#### Problem to solve:
Print the listing in its entirety and exactly, leaving out images.

#### Dataset extract:
· · · · · · ·

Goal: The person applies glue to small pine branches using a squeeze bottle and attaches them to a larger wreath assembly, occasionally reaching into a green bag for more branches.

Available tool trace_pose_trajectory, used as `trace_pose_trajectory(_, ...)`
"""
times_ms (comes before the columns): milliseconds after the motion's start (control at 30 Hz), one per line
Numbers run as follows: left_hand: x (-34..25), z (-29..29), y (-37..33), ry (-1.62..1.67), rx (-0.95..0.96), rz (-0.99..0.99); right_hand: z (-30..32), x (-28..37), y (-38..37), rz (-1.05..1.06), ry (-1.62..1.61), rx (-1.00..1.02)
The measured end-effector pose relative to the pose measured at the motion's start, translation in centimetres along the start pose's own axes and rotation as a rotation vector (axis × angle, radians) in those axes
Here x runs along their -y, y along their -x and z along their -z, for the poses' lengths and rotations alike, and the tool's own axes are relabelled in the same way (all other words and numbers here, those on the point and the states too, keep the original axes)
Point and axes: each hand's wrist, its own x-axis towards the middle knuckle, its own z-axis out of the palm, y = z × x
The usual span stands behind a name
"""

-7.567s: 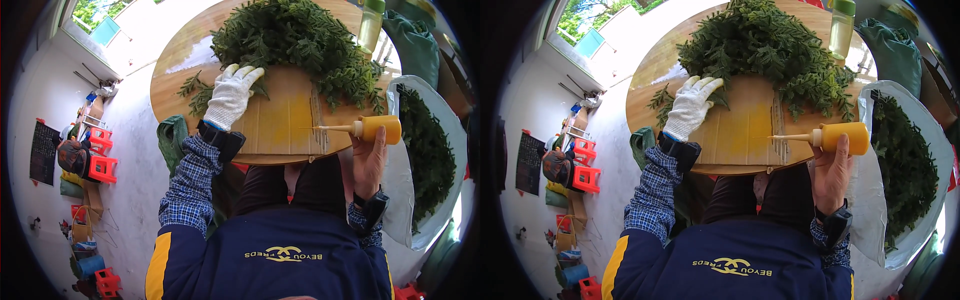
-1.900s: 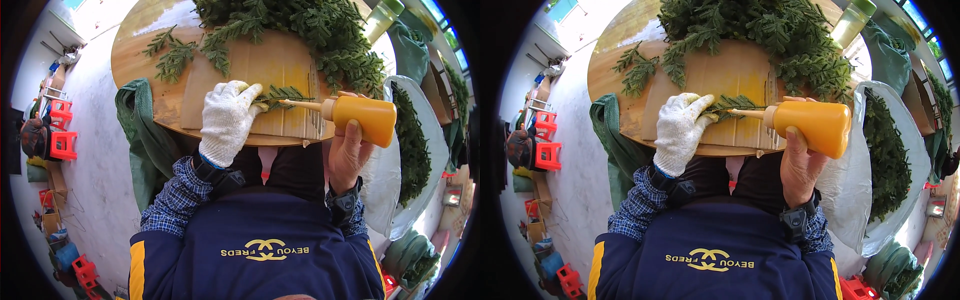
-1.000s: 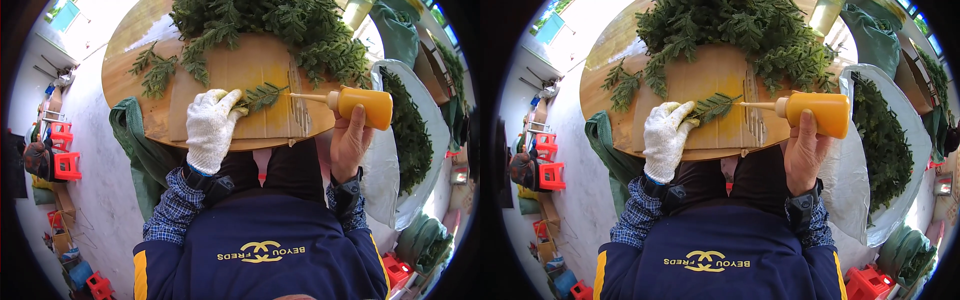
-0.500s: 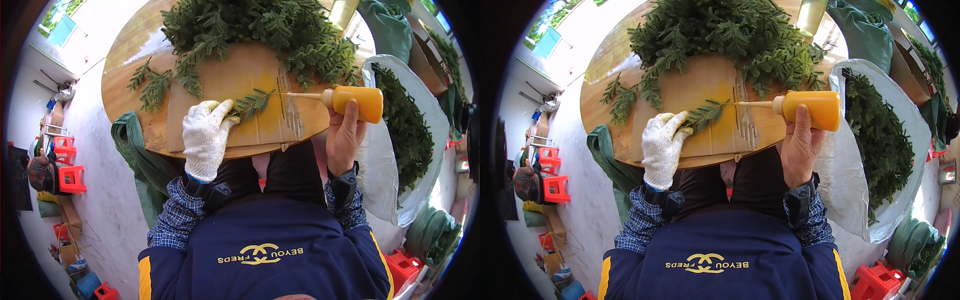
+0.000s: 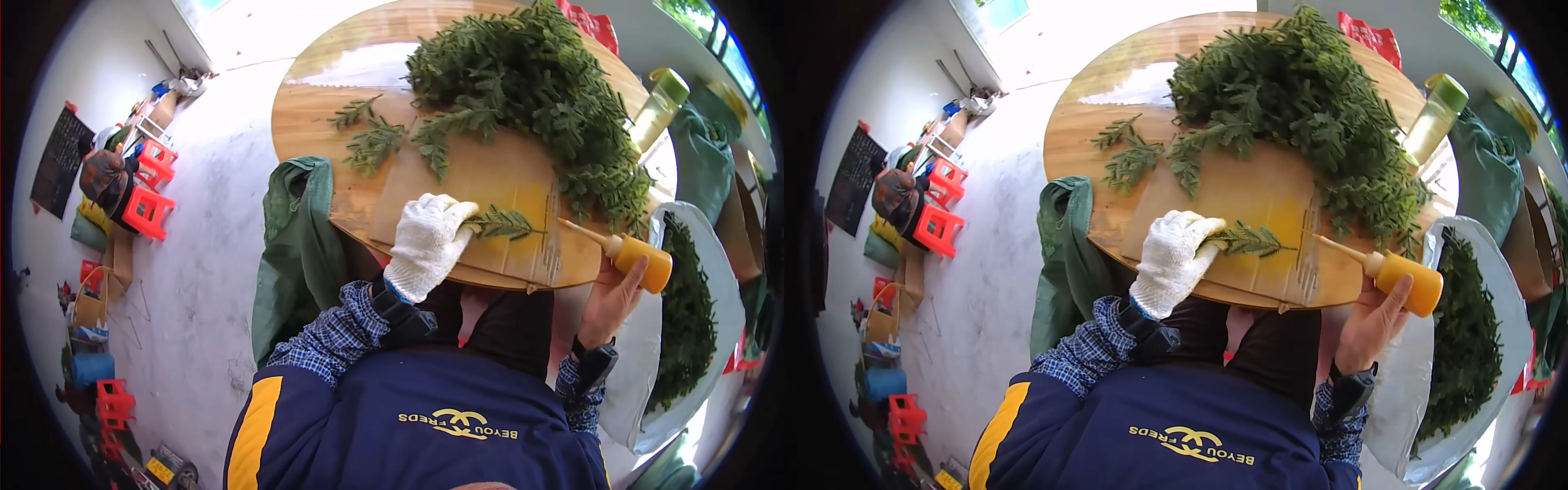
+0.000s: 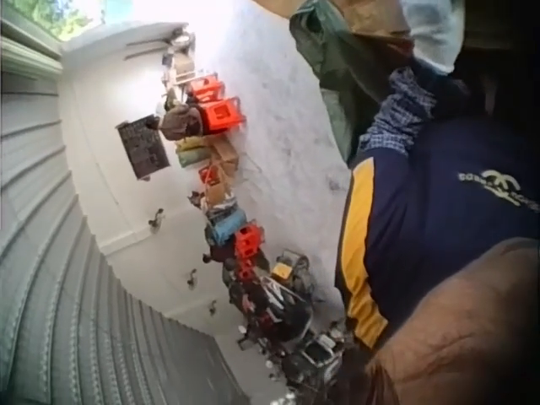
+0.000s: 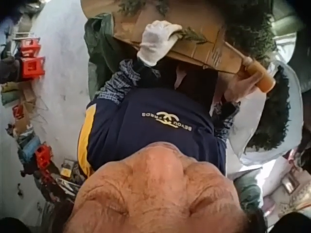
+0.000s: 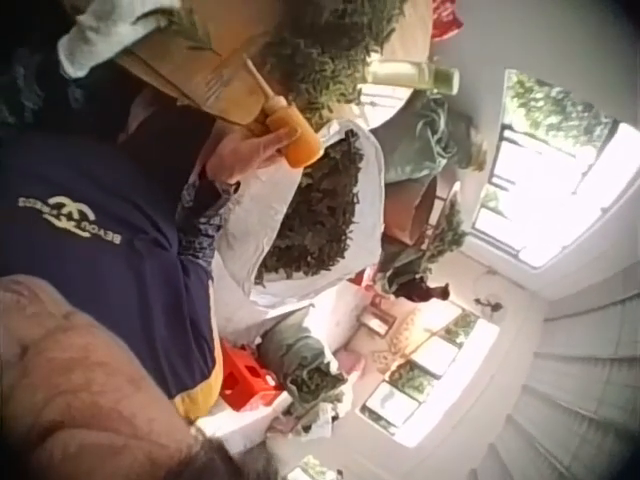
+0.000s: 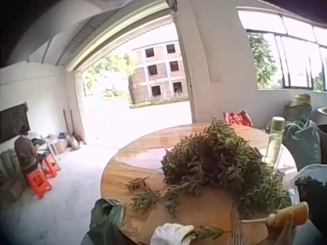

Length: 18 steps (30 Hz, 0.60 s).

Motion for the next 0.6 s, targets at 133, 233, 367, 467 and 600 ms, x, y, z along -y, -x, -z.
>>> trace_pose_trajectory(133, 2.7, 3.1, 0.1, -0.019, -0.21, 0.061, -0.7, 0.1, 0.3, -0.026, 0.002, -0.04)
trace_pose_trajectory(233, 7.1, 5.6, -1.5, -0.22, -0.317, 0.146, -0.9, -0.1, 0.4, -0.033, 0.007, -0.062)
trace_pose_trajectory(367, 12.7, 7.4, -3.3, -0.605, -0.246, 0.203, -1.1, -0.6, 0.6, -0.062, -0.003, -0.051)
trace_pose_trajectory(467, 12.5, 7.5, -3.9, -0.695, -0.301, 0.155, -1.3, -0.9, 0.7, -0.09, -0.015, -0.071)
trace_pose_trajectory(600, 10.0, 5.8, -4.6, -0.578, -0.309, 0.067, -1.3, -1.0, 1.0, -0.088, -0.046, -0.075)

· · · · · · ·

#### Reply to the exercise:
Goal: The person applies glue to small pine branches using a squeeze bottle and attaches them to a larger wreath assembly, occasionally reaching into a green bag for more branches.

Available tool trace_pose_trajectory, used as `trace_pose_trajectory(_, ...)`
"""
times_ms (comes before the columns): milliseconds after the motion's start (control at 30 Hz), one per line
Numbers run as follows: left_hand: x (-34..25), z (-29..29), y (-37..33), ry (-1.62..1.67), rx (-0.95..0.96), rz (-0.99..0.99); right_hand: z (-30..32), x (-28..37), y (-38..37), rz (-1.05..1.06), ry (-1.62..1.61), rx (-1.00..1.02)
The measured end-effector pose relative to the pose measured at the motion's start, translation in centimetres along the start pose's own axes and rotation as a rotation vector (axis × angle, radians) in those axes
Here x runs along their -y, y along their -x and z along their -z, for the poses' lengths and rotations alike, and the tool's own axes are relabelled in the same way (all other words and numbers here, those on the point and the states too, keep the original axes)
Point and axes: each hand's wrist, its own x-axis towards the middle knuckle, its own z-axis out of the palm, y = z × x
The usual span stands behind a name
"""

-7.567s: 
-1.900s: 
-1.000s: 
-0.500s: 
+0.000s: 
+0.000s: 
+0.000s: 
+0.000s: 
+0.000s: 

Length: 18 steps (30 Hz, 0.60 s).

Motion for the next 0.6 s, targets at 133, 233, 367, 467 and 600 ms, x, y, z along -y, -x, -z.
>>> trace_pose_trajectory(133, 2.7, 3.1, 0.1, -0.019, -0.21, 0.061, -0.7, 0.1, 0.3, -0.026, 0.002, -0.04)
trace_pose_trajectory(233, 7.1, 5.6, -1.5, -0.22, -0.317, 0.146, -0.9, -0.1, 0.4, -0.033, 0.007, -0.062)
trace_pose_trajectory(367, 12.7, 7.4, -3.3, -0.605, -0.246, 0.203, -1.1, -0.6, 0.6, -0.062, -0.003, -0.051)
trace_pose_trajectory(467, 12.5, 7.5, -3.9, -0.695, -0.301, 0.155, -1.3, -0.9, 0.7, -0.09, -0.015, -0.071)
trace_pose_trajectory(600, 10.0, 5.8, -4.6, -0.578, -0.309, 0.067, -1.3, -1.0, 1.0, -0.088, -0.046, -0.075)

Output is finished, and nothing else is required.